OCR Is Not Redaction: Building Safer Auto-Redaction With Tesseract.js

#javascript #webdev #privacy #ocr

OCR demos usually stop too early.

They show recognize(), print some text, and imply that automatic redaction is basically done. In a real product, that is maybe 20 percent of the job.

What users actually need is a safer pipeline:

Run OCR on the image.
Classify risky spans such as emails, phone numbers, account references, dates, and IDs.
Map those matched spans back to OCR word boxes.
Pad the boxes so the text edges are fully covered.
Insert them as editable regions instead of exporting immediately.

That is the pattern we use in a browser-first redaction flow built around Tesseract.js.

The full companion guide is here:

https://happyimg.com/guides/how-ocr-assisted-redaction-works-with-tesseract-js

Why we kept OCR in the browser

Sensitive screenshots are exactly the wrong kind of asset to upload to a server by default just to detect an email address or account number.

Running OCR in the browser gave us a cleaner privacy boundary:

the image stays local by default
the user can review the result immediately
the OCR pass can feed directly into the editor without waiting on a round trip

That still leaves the hardest part unsolved: turning OCR output into something safe enough to help with redaction.

Geometry matters more than text

For redaction, plain OCR text is not enough. The editor needs coordinates.

So instead of treating Tesseract.js as a text extractor, we ask it for structured layout data:

const result = await worker.recognize(
  asset.ocrSource,
  { rotateAuto: true },
  { blocks: true }
);

That gives us paragraphs, lines, and words with bounding boxes. Without those word-level bounds, there are no usable redaction candidates. There is only text.

We also lazily create and reuse the worker instead of rebuilding it on every scan:

if (!ocrWorkerRef.current) {
  const createWorker = await loadOcrWorkerFactory();
  ocrWorkerRef.current = await createWorker("eng", 1, { logger });
  await ocrWorkerRef.current.setParameters({
    tessedit_pageseg_mode: "11",
    preserve_interword_spaces: "1",
  });
}

That keeps the editor responsive across repeated scans and makes the OCR step feel more like a tool and less like a blocking batch job.

The useful trick: match text, then map back to words

The main implementation trick was simple and practical.

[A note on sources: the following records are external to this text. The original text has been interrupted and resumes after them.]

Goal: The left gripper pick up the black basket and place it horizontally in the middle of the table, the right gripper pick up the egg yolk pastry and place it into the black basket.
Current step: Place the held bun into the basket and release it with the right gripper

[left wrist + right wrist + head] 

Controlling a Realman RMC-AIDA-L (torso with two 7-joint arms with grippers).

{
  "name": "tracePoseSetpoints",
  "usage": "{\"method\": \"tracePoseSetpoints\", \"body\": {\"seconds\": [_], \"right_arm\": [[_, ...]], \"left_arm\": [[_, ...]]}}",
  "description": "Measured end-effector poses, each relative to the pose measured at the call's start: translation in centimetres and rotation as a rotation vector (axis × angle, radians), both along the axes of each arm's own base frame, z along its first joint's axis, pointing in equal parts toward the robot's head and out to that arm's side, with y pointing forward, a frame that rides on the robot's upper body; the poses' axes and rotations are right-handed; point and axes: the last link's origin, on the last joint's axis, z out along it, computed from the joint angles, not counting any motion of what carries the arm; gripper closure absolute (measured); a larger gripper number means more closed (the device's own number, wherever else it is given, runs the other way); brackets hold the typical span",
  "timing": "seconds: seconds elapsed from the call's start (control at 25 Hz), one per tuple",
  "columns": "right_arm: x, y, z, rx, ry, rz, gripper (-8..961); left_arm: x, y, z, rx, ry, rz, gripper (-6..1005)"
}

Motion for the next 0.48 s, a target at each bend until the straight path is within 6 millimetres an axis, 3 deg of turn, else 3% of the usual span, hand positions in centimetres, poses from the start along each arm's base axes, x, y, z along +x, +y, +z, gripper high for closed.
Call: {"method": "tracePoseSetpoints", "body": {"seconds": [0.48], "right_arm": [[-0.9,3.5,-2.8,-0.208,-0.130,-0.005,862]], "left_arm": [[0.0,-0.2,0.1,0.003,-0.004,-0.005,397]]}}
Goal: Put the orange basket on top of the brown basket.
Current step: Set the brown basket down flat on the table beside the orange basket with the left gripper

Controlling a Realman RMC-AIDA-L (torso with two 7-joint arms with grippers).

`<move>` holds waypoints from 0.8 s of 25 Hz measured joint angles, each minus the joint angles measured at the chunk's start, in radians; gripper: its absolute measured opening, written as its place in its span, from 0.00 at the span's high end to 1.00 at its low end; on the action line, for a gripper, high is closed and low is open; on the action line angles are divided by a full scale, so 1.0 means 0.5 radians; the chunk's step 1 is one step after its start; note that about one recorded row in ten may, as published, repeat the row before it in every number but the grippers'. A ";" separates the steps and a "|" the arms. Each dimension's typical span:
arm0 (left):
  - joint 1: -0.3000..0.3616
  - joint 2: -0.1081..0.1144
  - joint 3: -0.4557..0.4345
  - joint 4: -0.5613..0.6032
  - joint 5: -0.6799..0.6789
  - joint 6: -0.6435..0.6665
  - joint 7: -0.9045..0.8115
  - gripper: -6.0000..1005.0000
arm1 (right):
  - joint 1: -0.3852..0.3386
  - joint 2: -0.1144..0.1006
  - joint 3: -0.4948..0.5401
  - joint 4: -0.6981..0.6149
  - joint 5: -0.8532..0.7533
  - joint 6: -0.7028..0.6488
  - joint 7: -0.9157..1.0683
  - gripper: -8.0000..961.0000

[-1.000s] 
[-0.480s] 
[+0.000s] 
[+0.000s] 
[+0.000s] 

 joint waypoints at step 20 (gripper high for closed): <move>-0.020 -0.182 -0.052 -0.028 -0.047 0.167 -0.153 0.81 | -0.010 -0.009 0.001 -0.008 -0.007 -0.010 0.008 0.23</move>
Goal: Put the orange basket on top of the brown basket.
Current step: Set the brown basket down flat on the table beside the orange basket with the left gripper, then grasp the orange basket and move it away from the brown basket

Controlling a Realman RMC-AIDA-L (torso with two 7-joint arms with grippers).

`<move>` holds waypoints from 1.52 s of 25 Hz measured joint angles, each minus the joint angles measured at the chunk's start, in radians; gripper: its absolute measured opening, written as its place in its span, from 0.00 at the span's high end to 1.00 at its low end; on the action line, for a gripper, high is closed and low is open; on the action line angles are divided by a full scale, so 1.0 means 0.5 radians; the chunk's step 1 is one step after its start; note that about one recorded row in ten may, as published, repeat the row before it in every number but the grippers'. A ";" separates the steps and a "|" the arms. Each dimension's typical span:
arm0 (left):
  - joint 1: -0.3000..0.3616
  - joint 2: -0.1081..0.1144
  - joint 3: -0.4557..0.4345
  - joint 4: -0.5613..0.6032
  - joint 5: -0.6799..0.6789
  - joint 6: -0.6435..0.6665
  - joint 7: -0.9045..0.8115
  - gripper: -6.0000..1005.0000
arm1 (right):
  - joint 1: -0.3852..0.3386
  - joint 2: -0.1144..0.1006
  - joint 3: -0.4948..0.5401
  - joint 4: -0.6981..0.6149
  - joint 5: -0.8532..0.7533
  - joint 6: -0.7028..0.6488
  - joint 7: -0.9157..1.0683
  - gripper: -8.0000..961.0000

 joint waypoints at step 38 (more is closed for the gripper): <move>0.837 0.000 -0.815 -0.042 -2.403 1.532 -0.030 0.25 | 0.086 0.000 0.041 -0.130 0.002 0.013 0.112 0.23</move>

For each OCR line, we rebuild a single line string, but we also keep the character offsets of every OCR word inside that string. That gives us a bridge between pattern matching and image geometry.

So the flow becomes:

Reconstruct the OCR line as plain text.
Run regexes for categories like email, phone, URL, date, or ID.
Find which OCR words overlap each matched character range.
Merge those word bounds into one redaction region.

That lets us keep the matching logic simple while still ending up with coordinates we can draw and edit.

Tight boxes are risky

One thing that became obvious very quickly: exact glyph bounds look precise in demos, but they are risky in real privacy tooling.

If the box is too tight, the export can still leak fragments of the text around the edges. So after merging the matched word boxes, we expand the region with padding before inserting it into the editor.

That padding step ended up being one of the most important product decisions in the whole flow:

too little padding leaves readable fragments
too much padding hides useful surrounding context

So OCR quality alone is not the main issue. Region construction is just as important.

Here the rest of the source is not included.